In the listing below, find the line that contains "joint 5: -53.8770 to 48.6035" and the line that contains "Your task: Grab". Quote both and every line between them, exactly, and nothing more.

[Data for the task]

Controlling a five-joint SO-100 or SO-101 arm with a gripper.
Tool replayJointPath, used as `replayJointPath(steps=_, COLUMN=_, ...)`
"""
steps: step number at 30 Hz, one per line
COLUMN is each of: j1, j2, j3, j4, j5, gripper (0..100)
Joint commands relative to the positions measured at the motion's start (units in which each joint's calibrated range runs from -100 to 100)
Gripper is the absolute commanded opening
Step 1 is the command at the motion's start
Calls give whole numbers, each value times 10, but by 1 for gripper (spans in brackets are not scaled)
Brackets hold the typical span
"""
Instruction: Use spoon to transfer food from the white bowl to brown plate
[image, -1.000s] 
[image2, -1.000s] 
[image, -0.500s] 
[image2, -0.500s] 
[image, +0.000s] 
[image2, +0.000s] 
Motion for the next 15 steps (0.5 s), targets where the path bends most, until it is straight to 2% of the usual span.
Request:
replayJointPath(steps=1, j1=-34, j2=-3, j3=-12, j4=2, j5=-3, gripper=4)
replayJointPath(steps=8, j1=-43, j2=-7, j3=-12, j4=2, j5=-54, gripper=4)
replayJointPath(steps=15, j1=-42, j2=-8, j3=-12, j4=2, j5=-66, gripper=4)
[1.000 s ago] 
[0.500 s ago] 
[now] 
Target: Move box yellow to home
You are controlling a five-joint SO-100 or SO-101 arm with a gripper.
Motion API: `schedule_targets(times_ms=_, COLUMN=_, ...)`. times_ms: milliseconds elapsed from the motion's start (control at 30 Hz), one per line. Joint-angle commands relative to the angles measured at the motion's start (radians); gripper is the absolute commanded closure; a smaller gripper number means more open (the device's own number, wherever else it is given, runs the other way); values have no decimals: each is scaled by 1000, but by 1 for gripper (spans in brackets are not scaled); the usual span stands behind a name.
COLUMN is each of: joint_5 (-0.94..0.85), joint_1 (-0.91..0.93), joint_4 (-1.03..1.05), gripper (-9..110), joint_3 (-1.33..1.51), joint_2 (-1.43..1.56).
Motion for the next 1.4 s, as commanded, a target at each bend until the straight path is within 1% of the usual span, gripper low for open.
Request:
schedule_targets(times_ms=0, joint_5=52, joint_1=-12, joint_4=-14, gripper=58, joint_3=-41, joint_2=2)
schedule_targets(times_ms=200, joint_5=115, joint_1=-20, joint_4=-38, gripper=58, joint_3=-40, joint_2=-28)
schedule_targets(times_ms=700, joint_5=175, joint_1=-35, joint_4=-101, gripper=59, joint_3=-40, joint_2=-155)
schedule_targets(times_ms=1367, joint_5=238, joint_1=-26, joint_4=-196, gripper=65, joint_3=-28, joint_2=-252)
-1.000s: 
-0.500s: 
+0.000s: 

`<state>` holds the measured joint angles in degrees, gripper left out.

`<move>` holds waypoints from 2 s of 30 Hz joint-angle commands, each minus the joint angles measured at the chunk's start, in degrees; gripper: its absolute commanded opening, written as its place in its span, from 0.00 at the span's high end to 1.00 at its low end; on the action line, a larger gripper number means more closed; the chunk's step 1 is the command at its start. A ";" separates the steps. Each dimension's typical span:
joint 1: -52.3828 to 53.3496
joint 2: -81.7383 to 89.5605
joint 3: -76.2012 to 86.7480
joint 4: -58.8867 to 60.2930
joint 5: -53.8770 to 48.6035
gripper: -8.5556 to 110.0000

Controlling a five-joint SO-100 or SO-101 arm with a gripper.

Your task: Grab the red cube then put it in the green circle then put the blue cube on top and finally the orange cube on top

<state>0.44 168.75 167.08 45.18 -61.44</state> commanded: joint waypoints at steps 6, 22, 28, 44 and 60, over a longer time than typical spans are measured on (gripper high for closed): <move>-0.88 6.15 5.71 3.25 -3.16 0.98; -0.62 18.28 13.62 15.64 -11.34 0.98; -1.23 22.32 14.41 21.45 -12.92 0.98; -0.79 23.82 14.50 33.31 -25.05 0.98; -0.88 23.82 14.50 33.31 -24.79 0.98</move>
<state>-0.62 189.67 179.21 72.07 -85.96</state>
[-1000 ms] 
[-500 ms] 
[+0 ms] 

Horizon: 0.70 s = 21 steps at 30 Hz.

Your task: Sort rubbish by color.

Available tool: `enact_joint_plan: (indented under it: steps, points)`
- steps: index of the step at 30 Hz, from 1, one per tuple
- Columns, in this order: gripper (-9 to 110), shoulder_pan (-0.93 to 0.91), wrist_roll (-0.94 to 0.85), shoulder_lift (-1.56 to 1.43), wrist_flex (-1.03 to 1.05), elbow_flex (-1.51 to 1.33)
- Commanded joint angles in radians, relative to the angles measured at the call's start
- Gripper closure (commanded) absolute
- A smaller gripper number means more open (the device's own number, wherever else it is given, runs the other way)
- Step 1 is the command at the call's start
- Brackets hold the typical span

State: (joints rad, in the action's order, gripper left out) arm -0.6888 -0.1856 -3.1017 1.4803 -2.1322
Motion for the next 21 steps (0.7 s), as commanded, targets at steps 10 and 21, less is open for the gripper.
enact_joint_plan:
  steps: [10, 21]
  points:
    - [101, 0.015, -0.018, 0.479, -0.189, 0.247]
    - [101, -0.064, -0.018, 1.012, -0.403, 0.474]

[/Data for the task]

Finished task:
joint 5: -53.8770 to 48.6035
gripper: -8.5556 to 110.0000

Controlling a five-joint SO-100 or SO-101 arm with a gripper.

Your task: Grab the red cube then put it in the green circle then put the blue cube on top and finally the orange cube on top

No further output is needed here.